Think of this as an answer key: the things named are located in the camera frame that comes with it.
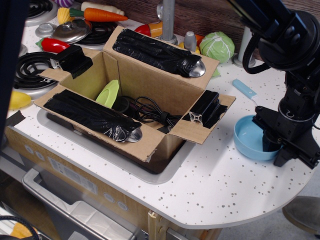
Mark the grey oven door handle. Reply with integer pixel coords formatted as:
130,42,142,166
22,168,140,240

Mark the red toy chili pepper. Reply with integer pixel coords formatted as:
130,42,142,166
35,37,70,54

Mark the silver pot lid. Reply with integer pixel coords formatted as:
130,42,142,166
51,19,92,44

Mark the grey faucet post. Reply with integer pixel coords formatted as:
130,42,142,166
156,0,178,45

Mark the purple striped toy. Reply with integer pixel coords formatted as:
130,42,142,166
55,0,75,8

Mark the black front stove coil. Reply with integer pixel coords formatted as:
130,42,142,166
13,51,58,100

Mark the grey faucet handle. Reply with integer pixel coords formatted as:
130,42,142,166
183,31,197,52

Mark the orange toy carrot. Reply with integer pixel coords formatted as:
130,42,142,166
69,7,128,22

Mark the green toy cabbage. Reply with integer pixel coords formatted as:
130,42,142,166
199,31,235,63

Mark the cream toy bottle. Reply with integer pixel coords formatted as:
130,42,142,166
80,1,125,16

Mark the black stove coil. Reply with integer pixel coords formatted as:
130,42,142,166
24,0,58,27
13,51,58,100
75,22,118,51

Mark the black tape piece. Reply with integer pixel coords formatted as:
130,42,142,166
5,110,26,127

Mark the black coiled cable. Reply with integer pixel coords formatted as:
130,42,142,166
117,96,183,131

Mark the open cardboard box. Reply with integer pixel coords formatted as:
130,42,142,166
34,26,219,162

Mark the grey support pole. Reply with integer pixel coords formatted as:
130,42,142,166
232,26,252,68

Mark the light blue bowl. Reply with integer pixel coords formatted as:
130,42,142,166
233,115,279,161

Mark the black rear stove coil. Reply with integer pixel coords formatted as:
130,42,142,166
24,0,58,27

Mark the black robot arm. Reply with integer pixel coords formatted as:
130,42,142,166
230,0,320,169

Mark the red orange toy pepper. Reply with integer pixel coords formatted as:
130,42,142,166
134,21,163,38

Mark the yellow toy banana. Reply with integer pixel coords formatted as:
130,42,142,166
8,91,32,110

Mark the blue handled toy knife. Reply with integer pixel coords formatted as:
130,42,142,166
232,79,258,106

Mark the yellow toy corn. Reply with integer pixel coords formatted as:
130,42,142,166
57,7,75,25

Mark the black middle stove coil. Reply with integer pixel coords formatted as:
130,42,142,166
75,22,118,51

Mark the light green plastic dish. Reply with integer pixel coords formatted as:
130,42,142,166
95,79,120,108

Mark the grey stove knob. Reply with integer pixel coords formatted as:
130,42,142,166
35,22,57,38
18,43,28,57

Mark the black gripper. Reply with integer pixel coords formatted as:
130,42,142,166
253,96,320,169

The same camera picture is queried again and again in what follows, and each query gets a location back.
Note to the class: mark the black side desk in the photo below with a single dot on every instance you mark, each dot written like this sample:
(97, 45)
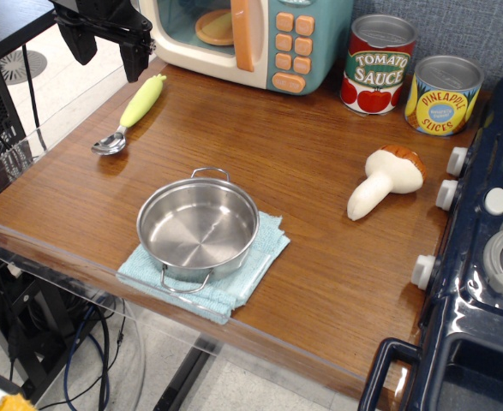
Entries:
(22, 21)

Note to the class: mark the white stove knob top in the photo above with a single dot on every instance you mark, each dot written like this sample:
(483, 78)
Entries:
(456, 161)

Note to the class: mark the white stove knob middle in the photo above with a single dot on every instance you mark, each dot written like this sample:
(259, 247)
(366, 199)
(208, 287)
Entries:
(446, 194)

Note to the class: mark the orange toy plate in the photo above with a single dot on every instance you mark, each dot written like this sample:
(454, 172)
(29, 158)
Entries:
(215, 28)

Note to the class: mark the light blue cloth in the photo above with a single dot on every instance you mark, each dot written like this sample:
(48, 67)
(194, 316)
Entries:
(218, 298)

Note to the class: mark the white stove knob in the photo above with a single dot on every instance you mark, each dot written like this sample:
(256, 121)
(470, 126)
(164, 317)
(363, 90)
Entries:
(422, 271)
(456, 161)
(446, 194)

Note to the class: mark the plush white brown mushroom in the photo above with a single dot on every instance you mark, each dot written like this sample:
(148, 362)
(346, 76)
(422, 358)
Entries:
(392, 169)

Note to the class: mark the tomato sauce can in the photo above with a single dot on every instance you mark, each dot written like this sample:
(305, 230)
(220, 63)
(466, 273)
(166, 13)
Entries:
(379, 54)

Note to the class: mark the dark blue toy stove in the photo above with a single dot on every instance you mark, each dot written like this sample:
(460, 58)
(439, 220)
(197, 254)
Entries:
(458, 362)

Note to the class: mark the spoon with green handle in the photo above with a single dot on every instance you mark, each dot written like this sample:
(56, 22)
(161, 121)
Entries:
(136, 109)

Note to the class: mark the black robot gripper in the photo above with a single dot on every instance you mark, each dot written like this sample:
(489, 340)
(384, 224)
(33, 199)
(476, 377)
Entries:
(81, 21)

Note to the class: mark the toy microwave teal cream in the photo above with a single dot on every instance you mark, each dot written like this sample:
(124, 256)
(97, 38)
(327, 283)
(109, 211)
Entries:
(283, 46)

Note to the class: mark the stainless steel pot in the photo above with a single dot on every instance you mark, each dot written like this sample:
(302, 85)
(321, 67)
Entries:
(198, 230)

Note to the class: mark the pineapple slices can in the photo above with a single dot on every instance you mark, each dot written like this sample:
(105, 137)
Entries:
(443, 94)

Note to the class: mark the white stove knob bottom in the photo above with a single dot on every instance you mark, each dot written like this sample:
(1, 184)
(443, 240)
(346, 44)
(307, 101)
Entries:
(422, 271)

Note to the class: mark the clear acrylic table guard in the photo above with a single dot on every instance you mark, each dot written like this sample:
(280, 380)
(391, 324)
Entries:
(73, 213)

--

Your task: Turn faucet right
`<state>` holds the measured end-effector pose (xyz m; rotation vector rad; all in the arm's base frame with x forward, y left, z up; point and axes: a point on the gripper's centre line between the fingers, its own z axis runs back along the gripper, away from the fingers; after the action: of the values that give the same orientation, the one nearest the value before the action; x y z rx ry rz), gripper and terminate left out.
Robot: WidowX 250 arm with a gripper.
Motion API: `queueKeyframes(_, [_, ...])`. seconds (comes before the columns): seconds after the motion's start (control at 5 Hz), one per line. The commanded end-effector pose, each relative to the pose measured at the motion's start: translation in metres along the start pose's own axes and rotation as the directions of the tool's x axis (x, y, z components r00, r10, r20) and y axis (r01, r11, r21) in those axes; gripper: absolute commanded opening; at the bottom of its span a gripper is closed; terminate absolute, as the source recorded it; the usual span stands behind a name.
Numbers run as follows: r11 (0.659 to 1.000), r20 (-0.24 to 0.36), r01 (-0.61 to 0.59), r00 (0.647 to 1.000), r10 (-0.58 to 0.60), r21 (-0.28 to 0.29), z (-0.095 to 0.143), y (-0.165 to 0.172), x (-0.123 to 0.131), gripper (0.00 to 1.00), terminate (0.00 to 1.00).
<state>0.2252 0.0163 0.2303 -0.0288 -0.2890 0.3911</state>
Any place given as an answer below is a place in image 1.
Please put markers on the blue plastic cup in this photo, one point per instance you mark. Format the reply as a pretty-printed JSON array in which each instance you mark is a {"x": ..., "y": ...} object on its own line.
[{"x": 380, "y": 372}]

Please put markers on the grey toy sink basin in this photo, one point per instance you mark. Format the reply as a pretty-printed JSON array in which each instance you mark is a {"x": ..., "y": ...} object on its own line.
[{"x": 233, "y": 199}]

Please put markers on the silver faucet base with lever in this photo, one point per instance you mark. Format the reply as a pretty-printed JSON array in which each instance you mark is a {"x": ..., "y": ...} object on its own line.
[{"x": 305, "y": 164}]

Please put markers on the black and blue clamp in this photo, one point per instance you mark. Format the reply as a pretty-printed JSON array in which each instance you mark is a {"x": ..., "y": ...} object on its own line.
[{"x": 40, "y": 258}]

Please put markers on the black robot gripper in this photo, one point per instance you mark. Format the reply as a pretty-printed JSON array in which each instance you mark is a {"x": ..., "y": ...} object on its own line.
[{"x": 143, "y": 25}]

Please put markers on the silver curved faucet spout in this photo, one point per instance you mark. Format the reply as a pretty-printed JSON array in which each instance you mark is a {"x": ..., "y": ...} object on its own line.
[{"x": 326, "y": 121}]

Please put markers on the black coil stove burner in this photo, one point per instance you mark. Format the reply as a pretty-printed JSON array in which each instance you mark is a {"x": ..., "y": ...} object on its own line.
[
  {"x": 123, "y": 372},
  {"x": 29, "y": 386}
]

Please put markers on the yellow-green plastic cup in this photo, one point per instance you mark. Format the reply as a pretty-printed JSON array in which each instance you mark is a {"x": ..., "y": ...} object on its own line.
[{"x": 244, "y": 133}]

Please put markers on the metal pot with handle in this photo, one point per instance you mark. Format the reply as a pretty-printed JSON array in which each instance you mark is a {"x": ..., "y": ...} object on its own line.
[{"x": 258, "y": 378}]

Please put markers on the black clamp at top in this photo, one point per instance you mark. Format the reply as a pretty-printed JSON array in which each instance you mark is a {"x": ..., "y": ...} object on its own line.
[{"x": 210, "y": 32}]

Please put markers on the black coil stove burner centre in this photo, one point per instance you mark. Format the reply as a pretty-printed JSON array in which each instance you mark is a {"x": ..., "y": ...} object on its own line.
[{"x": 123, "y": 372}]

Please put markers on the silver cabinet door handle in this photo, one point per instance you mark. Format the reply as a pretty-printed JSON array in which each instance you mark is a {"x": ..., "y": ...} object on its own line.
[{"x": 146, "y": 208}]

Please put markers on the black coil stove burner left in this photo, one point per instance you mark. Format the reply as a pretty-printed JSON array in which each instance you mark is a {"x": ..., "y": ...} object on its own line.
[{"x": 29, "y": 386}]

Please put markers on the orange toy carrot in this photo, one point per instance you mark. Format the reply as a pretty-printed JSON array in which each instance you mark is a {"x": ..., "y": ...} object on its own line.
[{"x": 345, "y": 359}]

--

Assignment
Starting with the line that has "Think of this" and ending with the line that has "Mark the cream", repeat the lines above exactly, omitting every picture.

Solution to this task
Think of this as an answer key: the things named are located in the camera frame that comes with it.
Mark the grey oven door handle. Reply with integer pixel coords formatted as:
130,42,142,166
22,168,140,240

Mark the red toy chili pepper. Reply with integer pixel coords formatted as:
130,42,142,166
35,37,70,54

Mark the silver pot lid. Reply with integer pixel coords formatted as:
130,42,142,166
51,19,92,44

Mark the grey faucet post. Reply with integer pixel coords formatted as:
130,42,142,166
156,0,178,45

Mark the purple striped toy. Reply with integer pixel coords formatted as:
130,42,142,166
55,0,75,8

Mark the black front stove coil. Reply with integer pixel coords formatted as:
130,42,142,166
13,51,58,100

Mark the grey faucet handle. Reply with integer pixel coords formatted as:
130,42,142,166
183,31,197,52

Mark the orange toy carrot. Reply with integer pixel coords formatted as:
130,42,142,166
69,7,128,22

Mark the green toy cabbage. Reply with integer pixel coords formatted as:
130,42,142,166
199,31,235,63

Mark the cream toy bottle. Reply with integer pixel coords formatted as:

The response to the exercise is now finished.